I really doubt that the video is the way to go to instruct you on rebuilding your Cub, however, it may provide you some moral support and kind of give you a helping hand by making you feel more comfortable tackling this job. I have never seen the video. If you are going to do the rebuild yourself you will need a good service manual. I purchased mine from OEM and it is a very good manual, a copy of the original. Use the manual for guidance and the video for to make yourself more comfortable by seeing what they are doing then using the manual for proper instruction. If you have any mechanical aptitude, you will find that the Cub is really a simple machine. Again, you have a bunch of guys here that have been down the road a time or two or more that can answer any questions that you may have. You just need to roll up your sleeves and get to it. Good luck and keep us posted.

:big afro:
 
ricky racer":23urfxol said:
Just what did you do for $1000?

Well, approximately $400 of the investment entailed reimbursing a family friend for the use of his garage and his trailer for shuttling the cub back and forth between our place and his, and a couple of trips to the welding shop (had a tough time getting the drawbar to stay connected to the rear axels).

Otherwise, the remaining costs included the following: new radiator, new head gasket as well as slight machining of the old head, all new wiring harness, all new rubber hoses, rebuilt carburetor, all new ignition (wires, plugs, points, cap, etc), rebuilt generator, new battery cable, new steering box seal and gasket, new sediment bowl and steel gas line, new ammeter (although this one needs replacing with OEM model), new muffler, new on/off switch, three full oil flushes, and the welding of the drawbar. That's all I can remember.

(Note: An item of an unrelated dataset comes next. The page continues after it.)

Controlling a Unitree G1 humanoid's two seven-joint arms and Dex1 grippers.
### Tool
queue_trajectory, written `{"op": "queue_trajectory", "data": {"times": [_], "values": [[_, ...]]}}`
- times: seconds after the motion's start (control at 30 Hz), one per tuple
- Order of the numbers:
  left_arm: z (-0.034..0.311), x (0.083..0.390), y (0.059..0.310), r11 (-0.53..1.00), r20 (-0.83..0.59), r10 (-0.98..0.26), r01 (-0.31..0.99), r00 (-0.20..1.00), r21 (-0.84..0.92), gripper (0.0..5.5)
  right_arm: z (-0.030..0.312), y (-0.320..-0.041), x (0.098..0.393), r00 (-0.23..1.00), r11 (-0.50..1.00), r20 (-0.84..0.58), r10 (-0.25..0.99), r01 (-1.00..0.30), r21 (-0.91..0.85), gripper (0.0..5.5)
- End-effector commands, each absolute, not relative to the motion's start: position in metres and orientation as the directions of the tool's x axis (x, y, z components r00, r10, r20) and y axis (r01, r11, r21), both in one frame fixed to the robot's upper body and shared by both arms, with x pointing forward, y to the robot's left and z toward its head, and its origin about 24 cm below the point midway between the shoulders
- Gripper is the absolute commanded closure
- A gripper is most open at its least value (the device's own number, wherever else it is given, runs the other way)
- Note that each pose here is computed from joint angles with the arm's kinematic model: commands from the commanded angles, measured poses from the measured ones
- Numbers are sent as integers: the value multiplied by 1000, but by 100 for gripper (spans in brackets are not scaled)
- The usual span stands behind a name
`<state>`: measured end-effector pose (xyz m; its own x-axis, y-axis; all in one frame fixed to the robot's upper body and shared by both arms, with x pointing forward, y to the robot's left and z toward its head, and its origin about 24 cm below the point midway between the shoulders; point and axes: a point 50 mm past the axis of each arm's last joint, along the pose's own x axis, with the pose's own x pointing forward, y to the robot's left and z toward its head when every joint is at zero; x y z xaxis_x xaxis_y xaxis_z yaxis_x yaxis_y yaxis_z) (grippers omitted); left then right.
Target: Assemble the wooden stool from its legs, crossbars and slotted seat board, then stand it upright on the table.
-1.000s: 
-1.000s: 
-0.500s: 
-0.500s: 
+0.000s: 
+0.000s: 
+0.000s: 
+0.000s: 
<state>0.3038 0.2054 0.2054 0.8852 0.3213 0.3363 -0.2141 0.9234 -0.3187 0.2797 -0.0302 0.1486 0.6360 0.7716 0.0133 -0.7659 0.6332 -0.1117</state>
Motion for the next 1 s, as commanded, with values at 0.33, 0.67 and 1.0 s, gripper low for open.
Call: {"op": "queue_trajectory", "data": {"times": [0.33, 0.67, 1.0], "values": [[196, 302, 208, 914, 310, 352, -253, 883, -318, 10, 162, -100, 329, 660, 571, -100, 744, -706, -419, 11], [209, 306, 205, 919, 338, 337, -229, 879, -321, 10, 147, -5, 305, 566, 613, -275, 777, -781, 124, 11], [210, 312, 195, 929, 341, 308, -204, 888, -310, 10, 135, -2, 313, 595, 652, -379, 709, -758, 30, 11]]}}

So, in sum, about $600 in parts, labor, or fluids, and another $400 for the use of a friend's garage and hauling expenses. And while that $400 may seem a lot for a friend to charge a friend....He actually stored the machine for several years and we insisted that he take the money for his inconvenience (his wife complained about it a lot hehe).

This should give everyone a fairly good glimpse into the restoration up to this point. No painting. Not really pressed about painting it. It's still got a good bit of its original color in tact. Recently had the fuel tank steamed out so the old sediment bowl could be fried off (another $65) and was informed that it was the cleanest fuel tank they'd ever seen on a tractor this old. Thanks for the assistance! :)
 
bythepond88":2c38kz34 said:
ricky racer":2c38kz34 said:
a step-by-step guide that has been written for the dumb-arse (as opposed to the techno-jargon of a period mechanic)

IMHO, the blue ribbon service manual, while not targeted to the "dumb-arse," is certainly not "techno-jargon." If you are willing to turn a wrench and read a book, tearing down and reassembling the engine should be well within your abilities. I rebuilt the engine in my MG from the block up as a teen "with a wrench in one hand and a book in the other." I had no prior experience, and had not taken any shop classes (I was a geek). If I could do it, you can do it. Furthermore, I did not have anything like this forum to back me up. If you are not under time constraints, I strongly recommend doing as much of it yourself as possible. Not only will you gain experience, but what could be better than adding your own "sweat equity" to this family heirloom? When you reach any point where you are not sure what to do, check in here and the gurus will point the way. That way you won't risk bollixing things up out of ignorance.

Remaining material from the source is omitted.